Она склонилась к нему, легонько поцеловала в щеку.
– Я побежала.
Она подхватила сумочку и пошла к двери.
– Я отвезу тебя.
– Нет-нет. Я возьму такси.
– Завтра у меня спектакль. Значит, в двадцать три тридцать у служебного входа.
На кухне его ждал завтрак: овсянка и яичница с беконом, как он любил. Так всегда готовила жена. Обнаров одобрительно хмыкнул:
– Даже…
Он пошел в ванную. Помадой на зеркале было написано: «Прощай. Забудь меня».
Кровь прилила к голове. Злость вперемешку с уязвленной гордыней накатили, размазали.
– Зеркало-то зачем поганить?! Колхозница…
Горячась все больше и больше, Обнаров полотенцем остервенело уничтожал надпись, потом пошел на кухню, с размаха бросил полотенце в мусорное ведро, налил себе стакан коньяку, залпом выпил, занюхал кусочком хлеба. Помедлив секунду, он схватил тарелку с кашей и яичницу и швырнул все это в мусорное ведро.
– Пожалела.
Он оперся кулаками о край стола, согласно кивнул.
– Стерва!
«…Без преувеличения, это будет очень опасный эксперимент. На грани катастрофы, – стоя на аэродромной бетонке, бодро вещал с телеэкрана известный тележурналист Валентин Седов. – Нам стали известны подробности. Принято решение смоделировать полет с повторением всех действий погибшего экипажа. Рядом с нами летчик-испытатель Игорь Леднёв. Именно он войдет в состав экипажа, которому поручено смоделировать полет погибшего самолета. Игорь Васильевич, скажите, как это будет?
– В ходе расследования катастрофы под Уральском уже пришлось отбросить множество версий. Осталась основная версия о тормозном усилии, которое и помешало машине взлететь. Мы выполним так называемый контрольный или штатный взлет, точно как предписывают инструкции. Затем на самолет установят спецаппаратуру для фиксации всех наших действий, и мы выполним шесть прерванных взлетов, повторяя разбег с нажатой педалью тормоза, выставляя штурвал, щитки так, как это делали пилоты разбившейся машины.

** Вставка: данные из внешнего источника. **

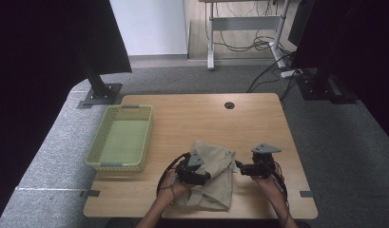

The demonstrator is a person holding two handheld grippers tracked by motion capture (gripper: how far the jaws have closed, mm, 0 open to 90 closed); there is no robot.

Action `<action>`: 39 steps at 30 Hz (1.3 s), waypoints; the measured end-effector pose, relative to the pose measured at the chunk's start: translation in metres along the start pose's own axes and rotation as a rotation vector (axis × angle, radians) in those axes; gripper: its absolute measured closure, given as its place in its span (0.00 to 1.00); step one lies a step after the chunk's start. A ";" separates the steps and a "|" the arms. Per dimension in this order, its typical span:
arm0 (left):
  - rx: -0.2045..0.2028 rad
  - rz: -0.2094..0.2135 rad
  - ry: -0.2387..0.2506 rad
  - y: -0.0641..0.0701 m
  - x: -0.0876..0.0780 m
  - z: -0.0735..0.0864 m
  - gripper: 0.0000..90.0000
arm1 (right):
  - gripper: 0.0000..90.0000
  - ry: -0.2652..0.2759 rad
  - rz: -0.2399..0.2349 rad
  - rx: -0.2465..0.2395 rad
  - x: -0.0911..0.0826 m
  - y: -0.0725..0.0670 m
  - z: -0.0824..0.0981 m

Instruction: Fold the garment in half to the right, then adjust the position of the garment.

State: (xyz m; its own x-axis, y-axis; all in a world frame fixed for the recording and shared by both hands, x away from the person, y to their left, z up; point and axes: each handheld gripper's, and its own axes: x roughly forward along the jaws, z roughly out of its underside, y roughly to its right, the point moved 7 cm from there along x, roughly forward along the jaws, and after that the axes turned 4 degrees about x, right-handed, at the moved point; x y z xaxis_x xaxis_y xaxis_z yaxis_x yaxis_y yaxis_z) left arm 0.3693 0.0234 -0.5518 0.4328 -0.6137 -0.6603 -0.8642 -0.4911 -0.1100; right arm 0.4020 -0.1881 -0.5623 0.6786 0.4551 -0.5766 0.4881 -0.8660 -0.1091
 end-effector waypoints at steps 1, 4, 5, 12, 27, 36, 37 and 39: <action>-0.003 -0.008 0.001 -0.001 -0.004 0.002 0.40 | 0.11 -0.001 0.006 0.005 -0.002 0.003 0.003; -0.034 -0.023 0.024 -0.008 -0.019 0.010 0.37 | 0.10 -0.002 0.012 0.010 -0.005 0.006 0.005; -0.053 -0.019 0.036 -0.012 -0.024 0.013 0.35 | 0.10 -0.001 0.017 0.013 -0.007 0.010 0.007; -0.167 -0.079 0.045 -0.039 -0.043 0.052 0.33 | 0.09 -0.016 0.042 0.017 -0.011 0.019 0.018; -0.259 -0.245 -0.033 -0.071 -0.038 0.111 0.29 | 0.06 -0.130 0.078 -0.007 -0.006 0.032 0.055; -0.263 -0.243 -0.046 -0.071 -0.037 0.112 0.21 | 0.02 -0.135 0.073 0.000 -0.004 0.032 0.060; -0.263 -0.242 -0.047 -0.071 -0.037 0.112 0.20 | 0.02 -0.135 0.073 0.001 -0.004 0.032 0.060; -0.263 -0.243 -0.048 -0.072 -0.037 0.112 0.19 | 0.02 -0.135 0.073 0.000 -0.004 0.032 0.060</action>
State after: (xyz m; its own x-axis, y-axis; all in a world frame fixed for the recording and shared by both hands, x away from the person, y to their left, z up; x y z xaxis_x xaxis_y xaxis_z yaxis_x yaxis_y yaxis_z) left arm 0.3866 0.1502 -0.6029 0.5993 -0.4333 -0.6732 -0.6393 -0.7652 -0.0766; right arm 0.3820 -0.2300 -0.6125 0.6328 0.3586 -0.6863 0.4396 -0.8960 -0.0629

– Я думаю, главное здесь – вовремя остановиться, – сказал Седов. – Ведь если самолет оторвется от земли, он упадет так же, как и его предшественник в Уральске.
– Да. Это вообще противоестественное такое явление – взлет на тормозах, – сказал Леднёв. – Никто еще подобных испытаний не проводил.
– Скажите, Игорь Васильевич, вы испытываете страх перед полетом? – спросил Седов.
– У нас говорят: «Если летчик идет в полет, как на подвиг, он к полету не готов». Наш экипаж готов к полету…
Задорожная нажала кнопку пульта, и экран телевизора погас.
– Кра-са-ва… – чуть нараспев сказала она. – Вы, Игорь Васильевич, просто телезвезда! Во всех новостях, по всем каналам – ваше лицо.
– Издеваешься? – добродушно сказал Леднёв. – Я всего лишь старался выполнить твое поручение.